Govt faces ‘daunting’ task meeting disinvestment target of ₹69,500 cr

Our Bureau Updated - December 07, 2021 at 02:18 AM.

Plummeting stock market, deficient monsoon forecast cast a shadow over programme

disinvest

The Disinvestment Department is in a tizzy; the poor monsoon forecast, combined with volatility in the stock market, is making the disinvestment target for the current fiscal year look challenging, a senior government official said here on Wednesday.

The Finance Ministry has targeted raising ₹69,500 crore through disinvestment in the current fiscal year. Of this, it aims to raise ₹41,000 crore through sale of a minority shareholding in Central Public Sector Enterprises (CPSEs) and ₹28,500 crore through strategic sales.

So far, there has been just one minority stake sale, with the Government selling 5 per cent in Rural Electrification Corporation and garnering ₹1,610 crore.

“(We) do not think markets will improve significantly in the second half of the current fiscal year. So, the ₹69,500 crore divestment target for FY16 looks daunting,” the official said. The remark follows the 1,000-point fall in the BSE Sensex after the weather department lowered its monsoon forecast on Tuesday, indicating a drought-like situation.

The official said market conditions are too volatile to go ahead with a stake sale. “We have created a ₹50,000 crore divestment pipeline, but can’t sell stakes now,” he said, adding that the impending US Federal Reserve rate hike decision may make things more difficult. If the Fed hikes the rate, it is feared foreign funds will move away, leading to a bigger market fall.

The Disinvestment Department has approval to sell a 5.15 per cent stake in over a dozen CPSEs, including ONGC, BHEL, NTPC, IOC, NALCO and NMDC. The Cabinet Committee of Economic Affairs has also given its nod for the Initial Public Offerings of two CPSEs — Hindustan Aeronautics Ltd and Rashtriya Ispat Nigam.

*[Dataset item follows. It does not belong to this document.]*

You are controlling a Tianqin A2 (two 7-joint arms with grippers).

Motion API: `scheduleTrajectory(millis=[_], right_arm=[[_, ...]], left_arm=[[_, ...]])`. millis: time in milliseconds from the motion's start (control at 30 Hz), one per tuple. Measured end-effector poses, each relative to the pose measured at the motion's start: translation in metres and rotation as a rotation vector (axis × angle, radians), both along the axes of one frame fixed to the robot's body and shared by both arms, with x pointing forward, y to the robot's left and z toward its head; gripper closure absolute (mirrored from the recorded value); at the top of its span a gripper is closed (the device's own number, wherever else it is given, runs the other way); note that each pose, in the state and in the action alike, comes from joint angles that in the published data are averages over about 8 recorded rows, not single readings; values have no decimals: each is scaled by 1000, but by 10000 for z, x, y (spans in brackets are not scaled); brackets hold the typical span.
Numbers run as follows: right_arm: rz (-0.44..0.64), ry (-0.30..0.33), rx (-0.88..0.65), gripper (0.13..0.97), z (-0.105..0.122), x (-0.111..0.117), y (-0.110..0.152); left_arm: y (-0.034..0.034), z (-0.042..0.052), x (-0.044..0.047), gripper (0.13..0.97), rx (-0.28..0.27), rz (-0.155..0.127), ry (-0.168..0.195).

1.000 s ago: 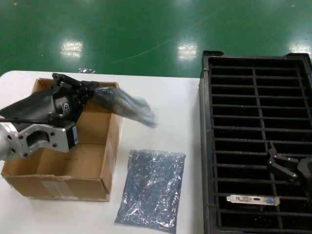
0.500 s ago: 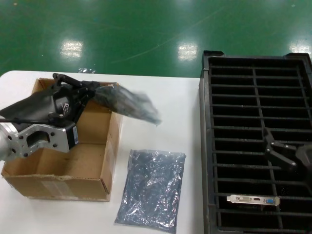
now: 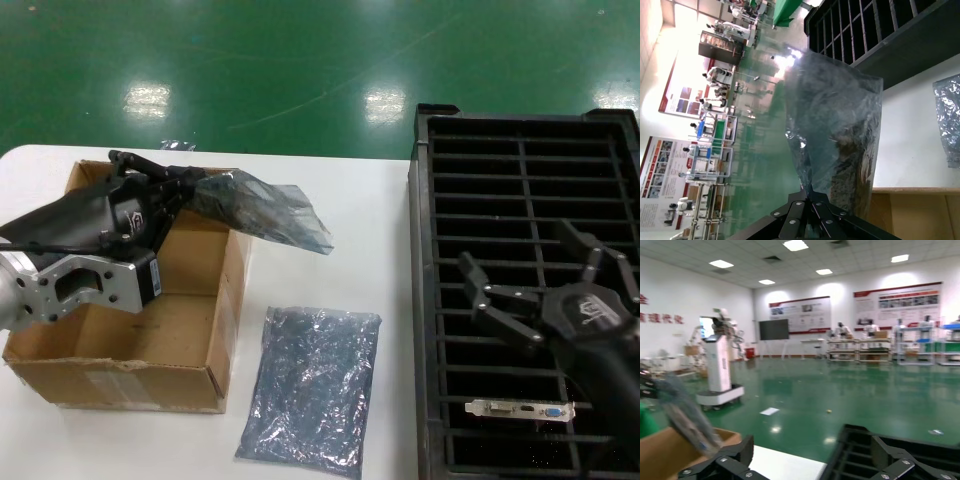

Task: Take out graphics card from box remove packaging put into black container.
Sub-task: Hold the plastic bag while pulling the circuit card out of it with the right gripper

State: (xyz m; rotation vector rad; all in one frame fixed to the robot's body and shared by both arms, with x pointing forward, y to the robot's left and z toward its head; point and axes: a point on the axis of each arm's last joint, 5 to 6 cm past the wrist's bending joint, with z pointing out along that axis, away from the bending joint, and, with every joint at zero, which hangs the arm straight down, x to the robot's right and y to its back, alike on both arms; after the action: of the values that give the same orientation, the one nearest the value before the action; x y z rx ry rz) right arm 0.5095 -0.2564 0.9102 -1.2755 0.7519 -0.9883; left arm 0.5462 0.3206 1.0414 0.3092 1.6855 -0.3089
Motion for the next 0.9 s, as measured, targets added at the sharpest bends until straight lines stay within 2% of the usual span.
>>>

A stake sale in ONGC, expected to be the biggest after Coal India’s issue of over ₹20,000 crore, has been pending for long; Indian Oil, too, is pending. The CCEA had approved a stake sale in ONGC last October, while the go-ahead for Indian Oil was given last month. These two sales can together rake in over ₹20,000 crore at the current prices.

Strategic sale

The Centre is also looking at a strategic sale of some CPSEs — that is, a 51 per cent divestment, handing over management to a private party.

A few days ago, Finance Minister Arun Jaitley,said: “When I say strategic, there are some on which there is no difficulty in strategic sales. I think the Ministry of Tourism itself may take some initiatives.”

Later, it was indicated that eight Ashok Group hotels under the India Tourism Development Corporation, a CPSE, could be on the block soon. Government officials, however, refused to give any timeline for the sale.